A l'âge de la mondialisation des échanges, les acteurs économiques prennent de plus en plus de décisions à court terme. Tous les observateurs le confirment. Les visions stratégiques à moyen ou long terme sont de plus en plus rares. Les exemples sont nombreux où « le marché » – c'est-à-dire les acteurs privés – a pris de mauvaises décisions (bulles spéculatives, actifs toxiques, crédits imprudents, …) ou a été incapable d'éviter des dérèglements majeurs (Madoff, Kerviel, …). Les marchés sont en effet conformistes, c'est-à-dire qu'ils ont tendance à imiter les pratiques qui semblent donner de bons résultats et de bons profits : cela contribue à amplifier l'effet des mauvaises décisions. Et cette amplification est désormais mondiale.

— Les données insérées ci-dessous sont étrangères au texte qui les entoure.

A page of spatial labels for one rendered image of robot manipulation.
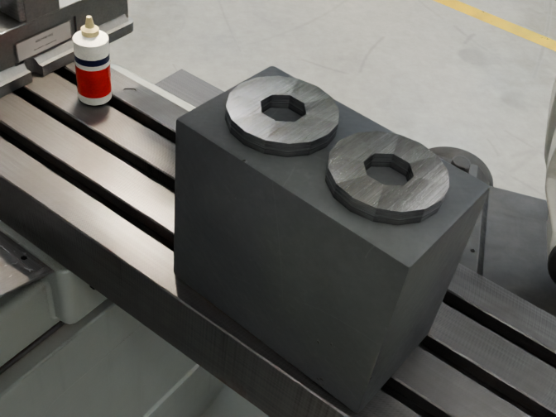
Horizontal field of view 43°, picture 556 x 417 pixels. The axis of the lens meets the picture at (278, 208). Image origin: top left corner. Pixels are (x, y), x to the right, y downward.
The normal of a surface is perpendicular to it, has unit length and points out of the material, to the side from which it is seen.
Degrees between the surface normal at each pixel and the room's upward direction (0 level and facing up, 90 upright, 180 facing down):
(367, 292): 90
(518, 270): 0
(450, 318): 0
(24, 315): 90
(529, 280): 0
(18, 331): 90
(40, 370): 90
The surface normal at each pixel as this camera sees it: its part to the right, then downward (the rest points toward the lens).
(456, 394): 0.11, -0.72
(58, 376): 0.80, 0.48

L'argument des libéraux selon lequel les erreurs privées sont toujours moins graves que les erreurs publiques néglige les effets sociaux des mauvaises décisions privées, a fortiori quand elles sont prises par des entreprises transnationales. Les libéraux, dans leur critique systématique de la mauvaise efficacité des politiques publiques comparée à l'efficience des entreprises privées, ignorent le fait que les entreprises ont tendance à externaliser leurs coûts et leurs échecs sur les Etats.

Ainsi afin d'améliorer leur profitabilité, les entreprises ont partout cherché à diminuer leurs coûts salariaux. Cela s'est produit par le développement de l'automation (au Japon, par exemple) et par l'encouragement à l'immigration, en particulier en Europe et en France. Les immigrés sont, en effet, moins syndiqués et acceptent des salaires plus bas que les autochtones. Le travail des femmes produit le même effet. C'est d'ailleurs pourquoi les entreprises sont en général les meilleurs partisans des mesures discriminatoires prises par les Etats en faveur de ces catégories, aux dépens des salariés mâles et autochtones.

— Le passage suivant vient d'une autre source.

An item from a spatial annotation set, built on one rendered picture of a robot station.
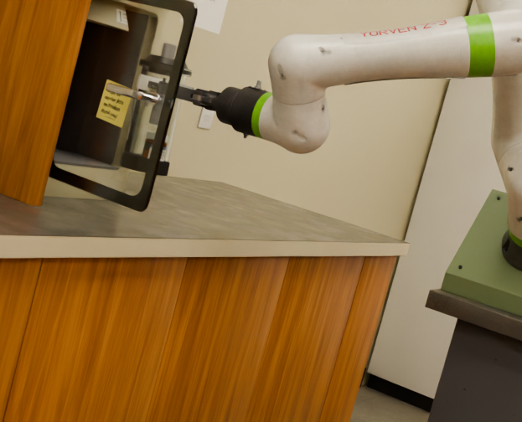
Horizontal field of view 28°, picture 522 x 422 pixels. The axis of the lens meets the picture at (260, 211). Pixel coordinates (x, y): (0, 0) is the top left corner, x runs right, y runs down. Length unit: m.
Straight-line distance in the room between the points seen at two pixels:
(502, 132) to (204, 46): 1.25
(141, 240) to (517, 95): 0.84
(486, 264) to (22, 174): 1.04
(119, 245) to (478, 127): 3.24
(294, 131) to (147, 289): 0.45
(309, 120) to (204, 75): 1.40
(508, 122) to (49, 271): 1.03
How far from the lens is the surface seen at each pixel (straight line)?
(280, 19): 3.64
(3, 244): 1.73
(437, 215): 5.04
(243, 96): 2.05
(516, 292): 2.36
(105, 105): 2.06
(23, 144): 2.09
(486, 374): 2.39
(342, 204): 4.42
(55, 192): 2.25
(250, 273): 2.46
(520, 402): 2.38
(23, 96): 2.10
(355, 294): 3.02
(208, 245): 2.21
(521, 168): 2.27
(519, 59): 1.97
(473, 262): 2.41
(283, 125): 1.97
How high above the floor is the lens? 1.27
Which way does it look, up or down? 6 degrees down
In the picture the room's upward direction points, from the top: 15 degrees clockwise

Comme les coûts sociaux de ces politiques sont avant tout supportés par les finances publiques, elles sont tout bénéfice pour les entreprises. De même il est significatif que les Etats – c'est-à-dire le contribuable – aient été appelés au secours des banques et des institutions financières lors de la crise financière de 2008 ; ce qui montre à l'évidence que les erreurs privées peuvent être aussi graves que les erreurs publiques.

8) La tendance naturelle du capitalisme n'est pas le respect de la juste concurrence mais la concentration, l'intégration verticale et la financiarisation.

Ce point a clairement été diagnostiqué par les socialistes dès le XIXe siècle et c'est bien ce qui s'est passé à la fin du XXe siècle, avec la création des entreprises transnationales, des grands conglomérats et des bulles financières successives. Aujourd'hui, ces entreprises transnationales ont des surfaces financières et des capacités d'influence bien supérieures à celles de certains Etats : elles sont devenues des pouvoirs. La caractéristique principale de l'économie mondialisée est la dé-territorialité et la très grande mobilité du capital, qui lui permettent d'échapper aux régulations nationales et politiques. Cette évolution est renforcée par la financiarisation, qui pousse à vouloir réaliser des profits à court terme et à reconfigurer en permanence, voire à détruire, les entreprises pour cela. Sur ce plan les banques et les institutions financières sont les véritables dirigeants des entreprises, transnationales ou non.
Cette tendance rencontre cependant ses limites car plus les entreprises grandissent moins elles sont faciles à gérer et plus elles sont tentées de prendre de mauvaises décisions ou, en tout cas, pas meilleures que celles des Etats. C'est pourquoi il faut réguler la concentration des entreprises et surveiller l'exercice de la concurrence.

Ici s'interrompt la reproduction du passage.